Les conflits fonciers observés à Kaniro, Lukofu, bibanza et ses environs (Masisi) datent de 1952 et 1981. Il mérite l’attention particulière des autorités congolaises pour permettre le retour de la paix et la sécurité dans cette partie du territoire de Masisi, a affirmé l’élu national Ayobangira Nshuti Sanvura qui revient dans cette zone pour une mission parlementaire.

« Les concessionnaires qui se disputent les terres avec les habitants dont certains ont des vrais documents et d’autres des documents douteux. Certains ont même franchi leurs limites prenant même les portions de terre des paisibles citoyens« , a laissé et entendre ce député national.

Il regrette ce qu’il qualifie « l’instrumentalisation » de l’armée basée dans cette zone. Elle est manipulée selon lui par les concessionnaires qui intimident la population pour les priver de leurs droits. Cet élu du Masisi affirme avoir des preuves qu’il présentera à la hiérarchie de l’armée congolaise au Nord-Kivu pour que justice soit faite. Pour lui, « il est inconcevable que les éléments FARDC se donnent à ces genres d’actes envers la population ».
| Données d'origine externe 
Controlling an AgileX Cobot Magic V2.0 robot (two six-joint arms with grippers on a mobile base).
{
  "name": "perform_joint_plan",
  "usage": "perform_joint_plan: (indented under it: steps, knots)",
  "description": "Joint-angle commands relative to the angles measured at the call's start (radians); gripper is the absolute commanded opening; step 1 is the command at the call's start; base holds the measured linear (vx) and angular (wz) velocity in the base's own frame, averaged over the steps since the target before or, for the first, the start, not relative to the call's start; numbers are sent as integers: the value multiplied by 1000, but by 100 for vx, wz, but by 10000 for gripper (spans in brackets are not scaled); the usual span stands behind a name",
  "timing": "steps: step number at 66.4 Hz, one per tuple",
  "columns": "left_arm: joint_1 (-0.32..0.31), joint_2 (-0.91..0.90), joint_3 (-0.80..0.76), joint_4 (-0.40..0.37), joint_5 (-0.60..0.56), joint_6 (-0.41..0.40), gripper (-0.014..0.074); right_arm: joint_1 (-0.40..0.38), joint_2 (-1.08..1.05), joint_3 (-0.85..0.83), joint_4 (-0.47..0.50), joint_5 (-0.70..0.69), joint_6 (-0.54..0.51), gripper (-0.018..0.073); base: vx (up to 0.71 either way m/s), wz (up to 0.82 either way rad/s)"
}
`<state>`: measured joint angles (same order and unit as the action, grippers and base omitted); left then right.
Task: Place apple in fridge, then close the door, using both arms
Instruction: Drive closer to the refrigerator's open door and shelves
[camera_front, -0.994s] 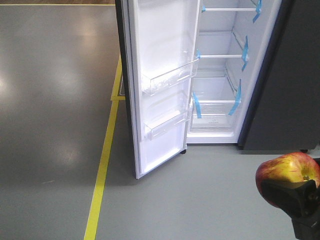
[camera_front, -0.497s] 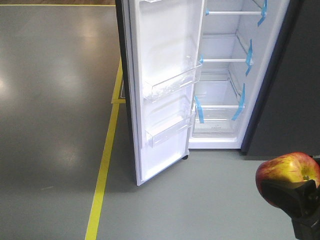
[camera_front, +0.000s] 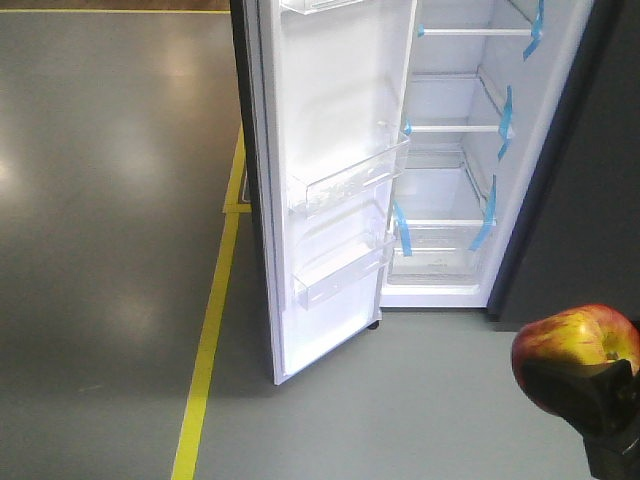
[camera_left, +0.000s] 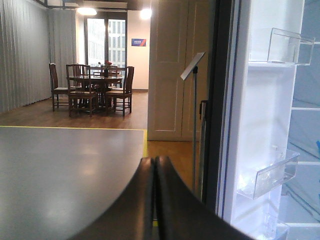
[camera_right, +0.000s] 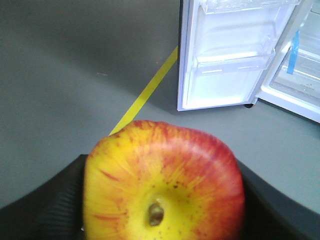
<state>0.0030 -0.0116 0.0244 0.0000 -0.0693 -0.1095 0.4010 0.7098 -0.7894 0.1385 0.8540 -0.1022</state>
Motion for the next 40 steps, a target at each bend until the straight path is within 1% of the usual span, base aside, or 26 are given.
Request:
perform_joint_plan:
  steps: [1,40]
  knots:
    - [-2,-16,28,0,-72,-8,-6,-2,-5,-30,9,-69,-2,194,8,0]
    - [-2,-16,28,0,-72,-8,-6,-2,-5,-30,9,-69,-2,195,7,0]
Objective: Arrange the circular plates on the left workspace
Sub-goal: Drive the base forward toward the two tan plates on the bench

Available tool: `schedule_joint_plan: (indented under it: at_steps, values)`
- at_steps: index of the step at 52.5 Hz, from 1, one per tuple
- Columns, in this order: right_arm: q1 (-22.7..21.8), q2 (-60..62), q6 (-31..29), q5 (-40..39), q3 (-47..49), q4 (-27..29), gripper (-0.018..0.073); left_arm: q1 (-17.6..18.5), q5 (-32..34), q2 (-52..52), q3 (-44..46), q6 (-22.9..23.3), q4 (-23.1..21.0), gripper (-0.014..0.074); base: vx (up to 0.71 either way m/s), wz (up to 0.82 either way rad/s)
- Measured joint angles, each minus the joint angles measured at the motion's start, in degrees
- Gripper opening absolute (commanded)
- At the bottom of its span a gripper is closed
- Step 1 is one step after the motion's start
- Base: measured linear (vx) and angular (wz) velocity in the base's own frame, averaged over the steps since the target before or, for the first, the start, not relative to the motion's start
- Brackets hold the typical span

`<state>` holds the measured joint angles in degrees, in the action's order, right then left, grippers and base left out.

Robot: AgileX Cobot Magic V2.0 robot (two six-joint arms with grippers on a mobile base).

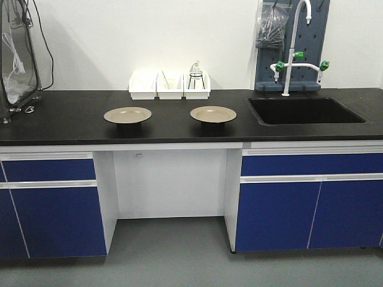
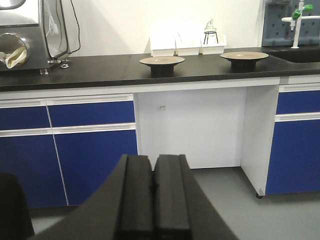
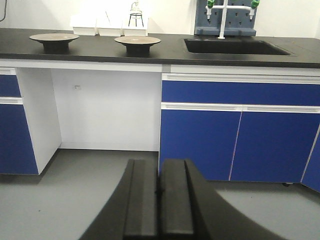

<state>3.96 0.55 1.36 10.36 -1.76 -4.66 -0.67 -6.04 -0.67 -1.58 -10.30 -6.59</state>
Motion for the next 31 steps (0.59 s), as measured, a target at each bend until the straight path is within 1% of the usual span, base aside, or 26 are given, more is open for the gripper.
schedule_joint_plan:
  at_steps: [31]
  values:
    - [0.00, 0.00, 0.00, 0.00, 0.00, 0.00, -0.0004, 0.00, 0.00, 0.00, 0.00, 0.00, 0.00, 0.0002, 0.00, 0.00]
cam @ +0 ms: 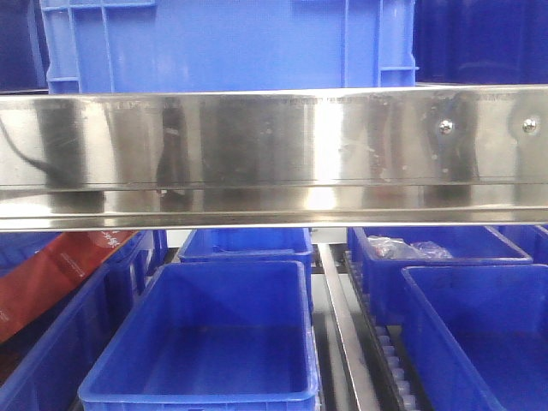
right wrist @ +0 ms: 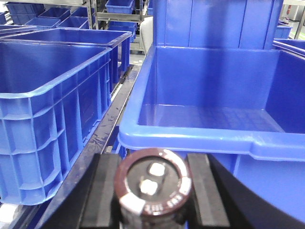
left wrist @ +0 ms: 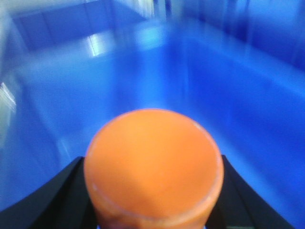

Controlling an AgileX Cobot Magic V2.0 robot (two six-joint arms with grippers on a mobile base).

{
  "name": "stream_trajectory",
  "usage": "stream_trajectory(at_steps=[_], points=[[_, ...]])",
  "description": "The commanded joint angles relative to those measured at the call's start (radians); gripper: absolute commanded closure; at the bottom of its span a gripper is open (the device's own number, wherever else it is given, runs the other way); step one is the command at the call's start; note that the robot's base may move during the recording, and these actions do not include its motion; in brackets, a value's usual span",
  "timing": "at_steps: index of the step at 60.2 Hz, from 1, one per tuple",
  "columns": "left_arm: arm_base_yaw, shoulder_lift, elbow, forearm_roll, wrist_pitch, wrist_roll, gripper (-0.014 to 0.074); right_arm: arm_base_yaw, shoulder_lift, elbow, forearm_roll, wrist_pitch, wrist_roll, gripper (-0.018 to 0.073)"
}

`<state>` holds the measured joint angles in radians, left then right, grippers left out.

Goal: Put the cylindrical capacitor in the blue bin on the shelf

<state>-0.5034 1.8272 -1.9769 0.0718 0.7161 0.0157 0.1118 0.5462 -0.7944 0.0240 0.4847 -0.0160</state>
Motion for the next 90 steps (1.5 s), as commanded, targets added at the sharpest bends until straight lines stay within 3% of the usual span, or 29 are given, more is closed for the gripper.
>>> stream_trajectory(at_steps=[1, 5, 18, 27, 40, 48, 69, 77, 90], points=[[-0.003, 0.004, -0.015, -0.018, -0.014, 0.003, 0.0113, 0.002, -0.004, 0.002, 0.001, -0.033, -0.002, 0.0721], [-0.003, 0.004, -0.015, -0.018, -0.013, 0.003, -0.0032, 0.002, -0.004, 0.002, 0.001, -0.033, -0.002, 0.0721], [-0.003, -0.039, -0.015, -0.018, 0.037, 0.003, 0.0111, 0.002, -0.004, 0.002, 0.001, -0.050, -0.002, 0.0721], [-0.003, -0.112, -0.015, -0.018, 0.116, 0.003, 0.0282, 0.002, -0.004, 0.002, 0.001, -0.047, -0.002, 0.0721], [0.039, -0.253, 0.005, -0.017, 0.274, 0.003, 0.0601, 0.002, -0.004, 0.002, 0.001, -0.019, -0.002, 0.0721], [0.080, -0.389, 0.126, -0.026, 0.279, -0.001, 0.0707, 0.002, -0.004, -0.006, 0.001, -0.017, -0.002, 0.0721], [0.137, -0.914, 0.711, -0.072, 0.093, -0.003, 0.0707, 0.024, 0.037, -0.077, 0.001, 0.026, -0.002, 0.0721], [0.139, -1.089, 0.866, -0.061, 0.082, -0.063, 0.0707, 0.072, 0.111, -0.171, 0.001, 0.030, -0.030, 0.0721], [0.139, -1.274, 1.005, -0.057, 0.082, -0.068, 0.0707, 0.195, 0.349, -0.436, 0.001, 0.037, -0.094, 0.0721]])
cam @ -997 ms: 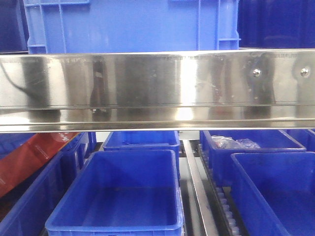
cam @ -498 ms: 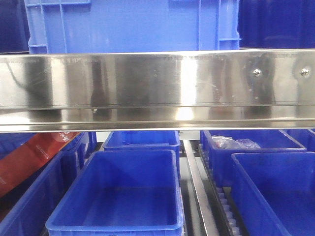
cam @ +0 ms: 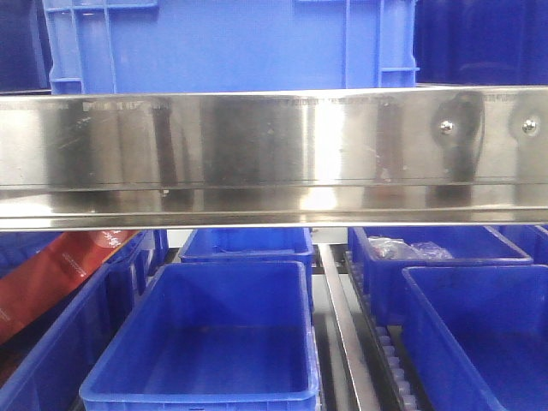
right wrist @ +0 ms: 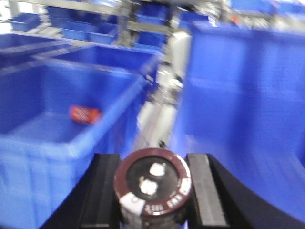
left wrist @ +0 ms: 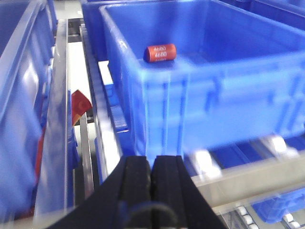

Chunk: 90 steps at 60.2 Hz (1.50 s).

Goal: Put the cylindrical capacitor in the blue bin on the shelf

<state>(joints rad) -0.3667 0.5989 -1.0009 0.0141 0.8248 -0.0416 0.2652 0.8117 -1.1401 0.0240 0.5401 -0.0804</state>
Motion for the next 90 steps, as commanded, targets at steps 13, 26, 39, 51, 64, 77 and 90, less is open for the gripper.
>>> stream_trajectory(at_steps=[13, 26, 39, 51, 64, 77, 90], points=[[0.002, -0.090, 0.034, -0.001, 0.024, -0.011, 0.0707, 0.192, 0.390, -0.399, -0.003, 0.065, -0.033, 0.0721], [0.002, -0.090, 0.034, -0.008, 0.028, -0.011, 0.0707, 0.267, 0.682, -0.637, 0.011, 0.160, -0.033, 0.0721], [0.002, -0.090, 0.034, -0.008, 0.028, -0.011, 0.0707, 0.267, 0.876, -0.741, 0.078, 0.170, -0.033, 0.0721], [0.002, -0.090, 0.034, -0.036, 0.028, -0.011, 0.0707, 0.267, 0.956, -0.744, 0.078, 0.170, -0.033, 0.0721], [0.002, -0.090, 0.034, -0.038, 0.028, -0.011, 0.0707, 0.267, 0.963, -0.744, 0.079, 0.172, -0.033, 0.0721], [0.002, -0.090, 0.034, -0.059, 0.028, -0.011, 0.0707, 0.267, 0.963, -0.744, 0.086, 0.174, -0.033, 0.0494], [0.002, -0.090, 0.034, -0.069, 0.028, -0.011, 0.0707, 0.267, 0.963, -0.744, 0.086, 0.170, -0.013, -0.0013]])
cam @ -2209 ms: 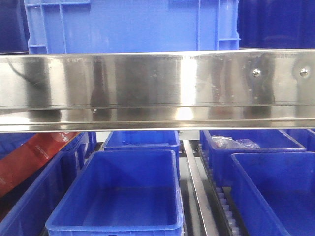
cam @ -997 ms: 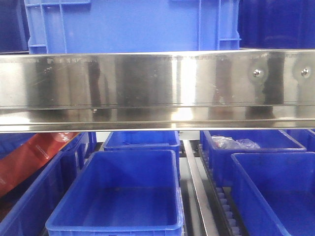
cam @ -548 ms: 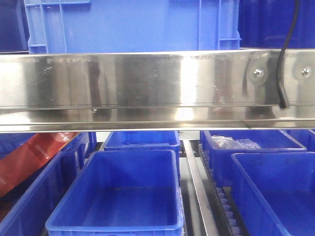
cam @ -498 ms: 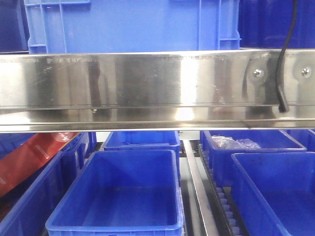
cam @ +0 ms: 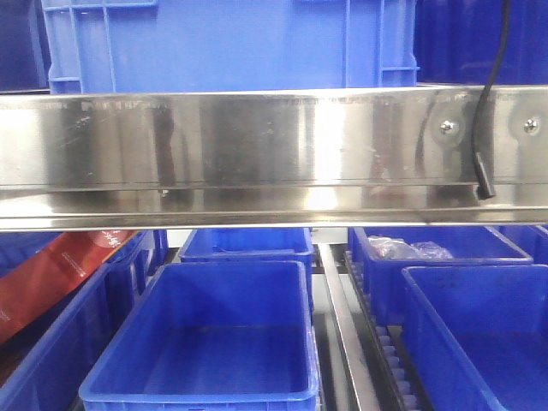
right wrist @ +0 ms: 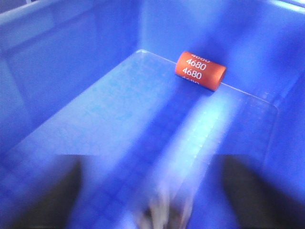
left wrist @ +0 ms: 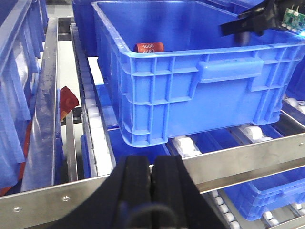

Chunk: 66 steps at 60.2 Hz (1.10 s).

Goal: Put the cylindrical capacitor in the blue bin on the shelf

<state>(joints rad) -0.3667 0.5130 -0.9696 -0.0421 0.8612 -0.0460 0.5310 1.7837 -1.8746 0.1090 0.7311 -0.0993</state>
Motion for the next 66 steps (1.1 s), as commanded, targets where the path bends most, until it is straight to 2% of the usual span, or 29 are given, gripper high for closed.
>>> stream_trajectory(at_steps=[1, 17, 21, 28, 37, 44, 54, 66], points=[[0.002, -0.004, 0.002, -0.015, -0.008, -0.006, 0.0707, 0.001, -0.009, -0.010, 0.001, -0.021, 0.006, -0.0010], [0.002, -0.004, 0.002, -0.024, -0.008, -0.006, 0.0707, -0.001, -0.048, -0.010, -0.001, -0.021, 0.006, -0.0009], [0.002, -0.004, 0.002, -0.024, -0.008, -0.006, 0.0707, -0.004, -0.077, -0.010, -0.001, -0.018, 0.006, 0.0015], [0.002, -0.004, 0.002, -0.024, -0.008, -0.006, 0.0707, -0.024, -0.141, -0.010, -0.001, 0.000, 0.006, 0.0186], [0.002, -0.004, 0.002, -0.024, -0.008, -0.006, 0.0707, -0.074, -0.238, -0.006, -0.001, 0.078, 0.006, 0.0492], [0.002, -0.004, 0.002, -0.024, -0.012, -0.006, 0.0707, -0.118, -0.307, -0.006, -0.014, 0.166, 0.006, 0.0624], [0.002, -0.004, 0.002, -0.017, -0.025, -0.006, 0.0707, -0.174, -0.436, 0.088, -0.079, 0.148, 0.006, 0.0641], [0.002, -0.004, 0.002, -0.005, -0.047, -0.006, 0.0707, -0.243, -0.652, 0.392, -0.086, 0.005, 0.006, 0.0641]])
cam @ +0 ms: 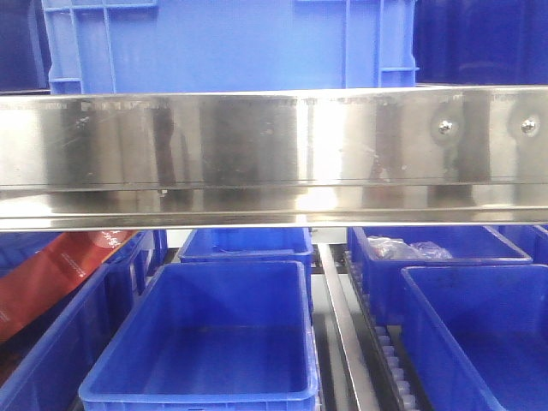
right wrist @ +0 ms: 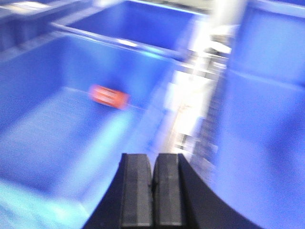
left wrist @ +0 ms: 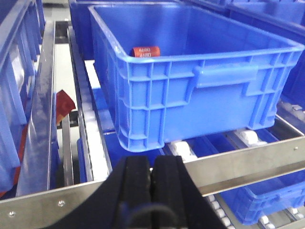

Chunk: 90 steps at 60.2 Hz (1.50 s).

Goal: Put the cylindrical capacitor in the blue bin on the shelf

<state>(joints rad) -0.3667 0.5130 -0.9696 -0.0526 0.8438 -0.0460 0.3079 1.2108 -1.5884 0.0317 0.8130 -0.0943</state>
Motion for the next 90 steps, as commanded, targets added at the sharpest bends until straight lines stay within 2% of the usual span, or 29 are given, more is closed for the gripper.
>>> stream_trajectory(at_steps=[1, 22, 37, 47, 90], points=[[0.002, -0.004, 0.002, 0.006, -0.031, -0.006, 0.0707, -0.022, -0.096, 0.130, -0.010, -0.090, 0.001, 0.0641], [0.002, -0.004, 0.002, 0.046, -0.031, -0.006, 0.0707, -0.028, -0.532, 0.753, -0.010, -0.414, 0.001, 0.0641], [0.002, -0.003, 0.002, 0.092, -0.031, -0.006, 0.0707, -0.028, -0.774, 1.009, -0.006, -0.502, 0.001, 0.0641], [0.002, -0.003, 0.002, 0.118, -0.031, -0.006, 0.0707, -0.028, -0.843, 1.069, -0.006, -0.539, 0.001, 0.0641], [0.002, -0.003, 0.002, 0.122, -0.031, -0.006, 0.0707, -0.028, -0.845, 1.069, -0.006, -0.541, 0.001, 0.0641]])
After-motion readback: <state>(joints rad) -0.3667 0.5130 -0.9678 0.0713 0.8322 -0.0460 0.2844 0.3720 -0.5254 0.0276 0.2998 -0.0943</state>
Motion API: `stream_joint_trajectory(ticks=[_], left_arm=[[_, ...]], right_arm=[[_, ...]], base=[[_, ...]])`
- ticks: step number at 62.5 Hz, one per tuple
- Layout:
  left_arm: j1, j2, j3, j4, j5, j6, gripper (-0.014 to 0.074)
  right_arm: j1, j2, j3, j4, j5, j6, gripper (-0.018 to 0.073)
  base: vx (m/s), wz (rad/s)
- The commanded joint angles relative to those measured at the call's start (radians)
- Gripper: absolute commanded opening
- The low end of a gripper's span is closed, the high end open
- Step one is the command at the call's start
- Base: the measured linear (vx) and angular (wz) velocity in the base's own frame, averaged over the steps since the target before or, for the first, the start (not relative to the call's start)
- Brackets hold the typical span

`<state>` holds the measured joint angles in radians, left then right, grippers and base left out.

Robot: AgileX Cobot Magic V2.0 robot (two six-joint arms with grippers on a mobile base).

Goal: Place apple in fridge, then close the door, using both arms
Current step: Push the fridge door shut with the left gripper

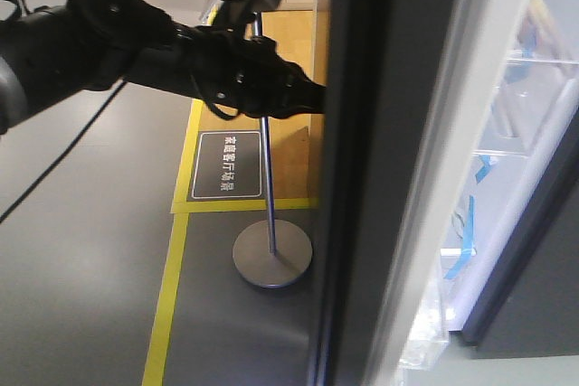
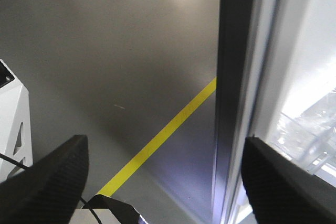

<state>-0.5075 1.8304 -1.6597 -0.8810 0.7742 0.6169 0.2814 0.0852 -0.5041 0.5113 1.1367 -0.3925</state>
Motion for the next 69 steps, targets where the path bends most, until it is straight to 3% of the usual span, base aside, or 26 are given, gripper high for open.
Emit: stream_joint_trajectory(ticks=[1, 28, 46, 52, 64, 69], left_arm=[[-0.06, -0.059, -0.027, -0.057, -0.049, 0.007, -0.0006], [-0.277, -0.007, -0.027, -0.064, -0.187, 0.045, -0.0006], [-0.293, -0.013, -0.027, -0.023, -0.164, 0.071, -0.0006], [-0.29, -0.043, -0.027, 0.078, -0.117, -0.006, -0.0006], [-0.3, -0.12, -0.008, 0.439, -0.076, -0.293, -0.0006], [-0.3, -0.175, 0.053, 0.54, -0.115, -0.376, -0.0006]], right_arm=[[0.0, 0.016, -0.024, 0.028, -0.053, -0.004, 0.0568], [0.0, 0.016, -0.024, 0.028, -0.053, -0.004, 0.0568], [0.0, 0.016, -0.024, 0.028, -0.053, -0.004, 0.0568], [0.0, 0.016, -0.024, 0.028, -0.053, -0.004, 0.0568], [0.0, 0.016, -0.024, 0.028, -0.053, -0.004, 0.0568], [0.0, 0.016, -0.024, 0.028, -0.053, -0.004, 0.0568]], base=[[0.0, 0.0], [0.0, 0.0], [0.0, 0.0], [0.0, 0.0], [0.0, 0.0], [0.0, 0.0]])
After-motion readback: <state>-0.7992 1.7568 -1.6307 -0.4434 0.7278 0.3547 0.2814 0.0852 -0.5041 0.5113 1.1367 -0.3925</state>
Ayobangira Sanvura ajoute cependant que ces dossiers dont même les autorités civiles seront informées, mérite à ce jour une enquête indépendante pour que les auteurs des exactions soient punis afin de mettre fin à l’impunité des actes commis à Lukofu, Kaniro, et ses environs.

Signalons que plusieurs habitants ont fui les villages de Kaniro, Lukofu, bibanza et ses environs suite à cette situation.